Дилька дернулась, но я уже успел выпалить:

– Не нажать – патефон, ничего тогда не будет, блин!

Девица кивнула, небрежно сунула телефон в карман ватника, повернулась и пошла к бараку.

– Э, ты куда? – окликнул я, изрядно офигев.

Девица исчезла в бараке.

– Ты зачем ей телефон отдал? – негромко спросила Дилька.

– Я отдал? – возмутился я, но сообразил, что сестра-то не виновата, и заорал: – Ты куда пошла? Я тебе, блин, нос сейчас сломаю!

Подождал немножко и совсем рассвирепел оттого, что меня вот так равнодушно и презрительно швырнули и теперь даже внимания не обращают. Вот говорят: в голову моча ударила. Не знаю уж, что мне ударило, но натурально через шею вверх будто кипящее ведро прокачали, так что мозг и глаза внутри опалило и заставило совсем надрывно заголосить:

– Ты, рыжая, блин! Быстро сюда вернулась!

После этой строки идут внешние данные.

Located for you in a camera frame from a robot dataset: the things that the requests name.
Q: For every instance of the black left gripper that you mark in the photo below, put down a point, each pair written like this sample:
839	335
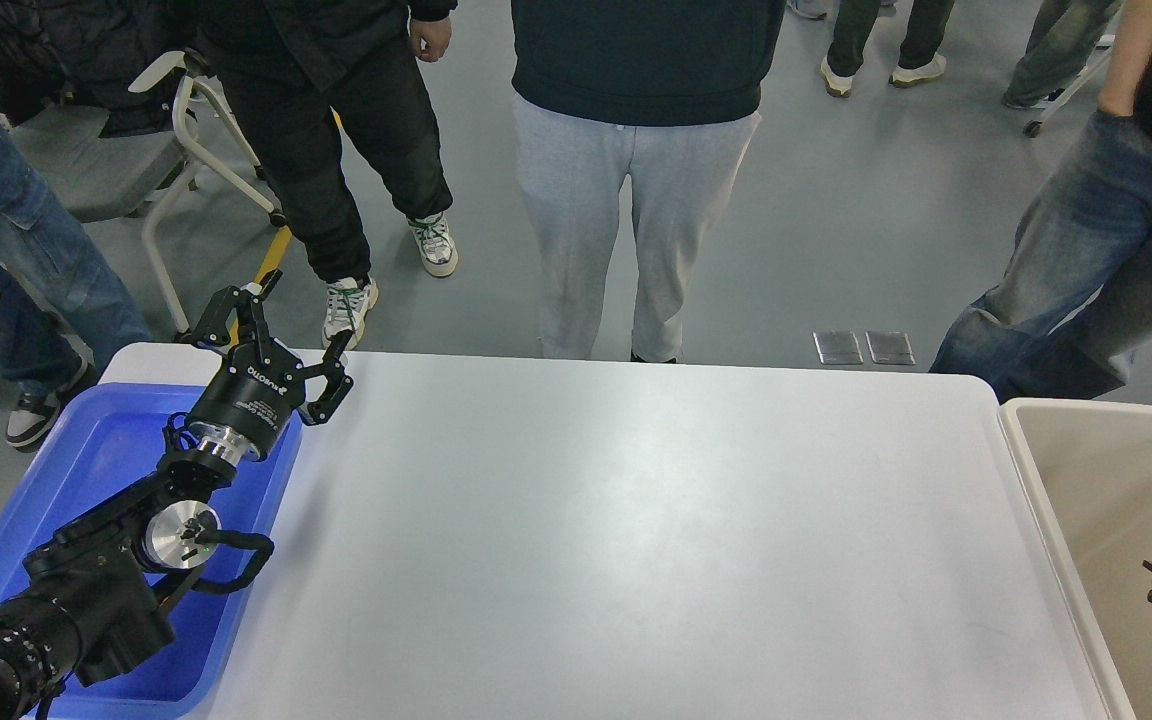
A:
247	405

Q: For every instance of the person in faded jeans right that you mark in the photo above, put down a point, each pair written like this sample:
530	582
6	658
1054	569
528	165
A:
1075	302

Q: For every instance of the grey office chair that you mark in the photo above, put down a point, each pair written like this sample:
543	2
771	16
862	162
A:
98	96

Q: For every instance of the metal floor plate left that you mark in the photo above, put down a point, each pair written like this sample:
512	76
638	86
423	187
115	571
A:
838	348

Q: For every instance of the metal floor plate right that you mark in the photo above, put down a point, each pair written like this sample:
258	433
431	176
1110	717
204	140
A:
890	348

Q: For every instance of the person in black trousers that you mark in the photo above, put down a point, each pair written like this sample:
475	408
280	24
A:
302	77

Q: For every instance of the person in blue jeans left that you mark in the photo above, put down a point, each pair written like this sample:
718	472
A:
64	313

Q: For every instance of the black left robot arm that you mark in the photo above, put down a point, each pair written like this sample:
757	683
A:
102	587

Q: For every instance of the person in grey-green trousers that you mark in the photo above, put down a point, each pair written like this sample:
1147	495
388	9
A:
1062	38

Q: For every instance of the metal floor plate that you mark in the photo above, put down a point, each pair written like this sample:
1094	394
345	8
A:
838	348
890	348

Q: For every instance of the beige plastic bin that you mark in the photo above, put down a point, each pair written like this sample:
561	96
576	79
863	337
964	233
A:
1087	469

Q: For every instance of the person in grey sweatpants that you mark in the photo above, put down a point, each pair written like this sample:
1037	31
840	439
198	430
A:
659	98

Никто не отозвался, и я полез наверх, к трубе, чтобы перелезть, спрыгнуть и устроить дуре открытый урок. Совершенно забыв про Дильку. Про свиней, поди, не забыл, раз спрыгивать не стал. Но и Дилька о себе напомнила: дернула за штанину и тихо окликнула.

– Здесь стой, я сейчас, – сказал я, отмахиваясь.

Дилька повторила громче:

– Наиль. Наиль!

И снова дернула за штаны – а когда я посмотрел все-таки на нее, мотнула головой за спину.

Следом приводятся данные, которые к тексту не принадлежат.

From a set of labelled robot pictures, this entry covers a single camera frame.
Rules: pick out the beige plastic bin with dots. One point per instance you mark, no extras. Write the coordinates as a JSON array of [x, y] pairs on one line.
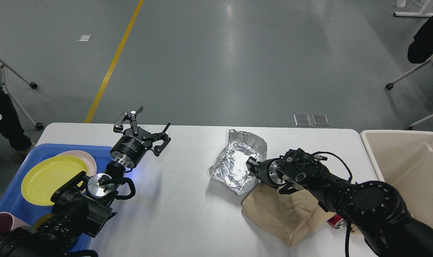
[[404, 159]]

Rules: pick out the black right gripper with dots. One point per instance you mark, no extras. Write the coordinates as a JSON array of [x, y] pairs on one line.
[[266, 171]]

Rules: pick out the floor outlet cover plates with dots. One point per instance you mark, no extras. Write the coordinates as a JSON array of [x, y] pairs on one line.
[[307, 120]]

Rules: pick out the crushed red soda can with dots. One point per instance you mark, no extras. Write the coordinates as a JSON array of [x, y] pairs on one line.
[[337, 222]]

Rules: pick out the white table frame background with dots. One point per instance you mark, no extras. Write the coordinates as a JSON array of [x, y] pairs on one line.
[[414, 8]]

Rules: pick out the white rolling stand left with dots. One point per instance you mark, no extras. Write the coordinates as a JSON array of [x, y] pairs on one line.
[[6, 70]]

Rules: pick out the pink mug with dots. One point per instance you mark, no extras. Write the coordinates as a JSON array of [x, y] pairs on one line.
[[9, 222]]

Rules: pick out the yellow plastic plate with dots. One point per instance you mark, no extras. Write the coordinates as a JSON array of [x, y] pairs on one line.
[[41, 182]]

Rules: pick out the person at left edge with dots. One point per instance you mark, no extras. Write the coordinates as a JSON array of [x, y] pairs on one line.
[[10, 127]]

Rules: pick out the person in black clothing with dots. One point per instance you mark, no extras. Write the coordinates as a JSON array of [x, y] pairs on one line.
[[422, 46]]

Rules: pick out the brown paper bag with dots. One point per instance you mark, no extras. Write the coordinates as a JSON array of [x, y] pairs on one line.
[[290, 217]]

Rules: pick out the aluminium foil tray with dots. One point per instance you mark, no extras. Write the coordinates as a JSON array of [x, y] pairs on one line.
[[230, 167]]

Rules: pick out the white paper scrap on floor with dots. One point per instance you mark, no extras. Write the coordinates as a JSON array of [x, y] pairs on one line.
[[85, 38]]

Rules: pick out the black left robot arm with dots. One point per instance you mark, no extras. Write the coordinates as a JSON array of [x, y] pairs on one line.
[[82, 204]]

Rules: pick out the pink plate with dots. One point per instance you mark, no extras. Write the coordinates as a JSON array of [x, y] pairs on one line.
[[85, 157]]

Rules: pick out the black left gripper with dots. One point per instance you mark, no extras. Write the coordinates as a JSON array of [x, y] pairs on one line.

Свиньи уходили. Не знаю, когда и как они так беззвучно развернулись и зашагали к дальнему бараку. Видимо, одновременно с рыжей. Во всяком случае, полдороги хряки уже сделали, удалившись метров на десять. И пока я смотрел им вслед, пытаясь чего-нибудь сообразить, хряки достигли того барака, выстроились в кривую колонну и по очереди исчезли в здании. Ничего я не сообразил, велел Дильке: «Стой пока» – и спрыгнул. Она вякнула что-то про «опять выбегут», я хотел на нее прикрикнуть, но вспомнил, что толку с этого не бывает. Поэтому, как папа говорит, выдвинул конструктивное решение: предложил сестре быть на шухере и подавать сигнал в случае чего. Дилька сморщилась и выпятила губу, но слезы сдержала и несколько раз кивнула.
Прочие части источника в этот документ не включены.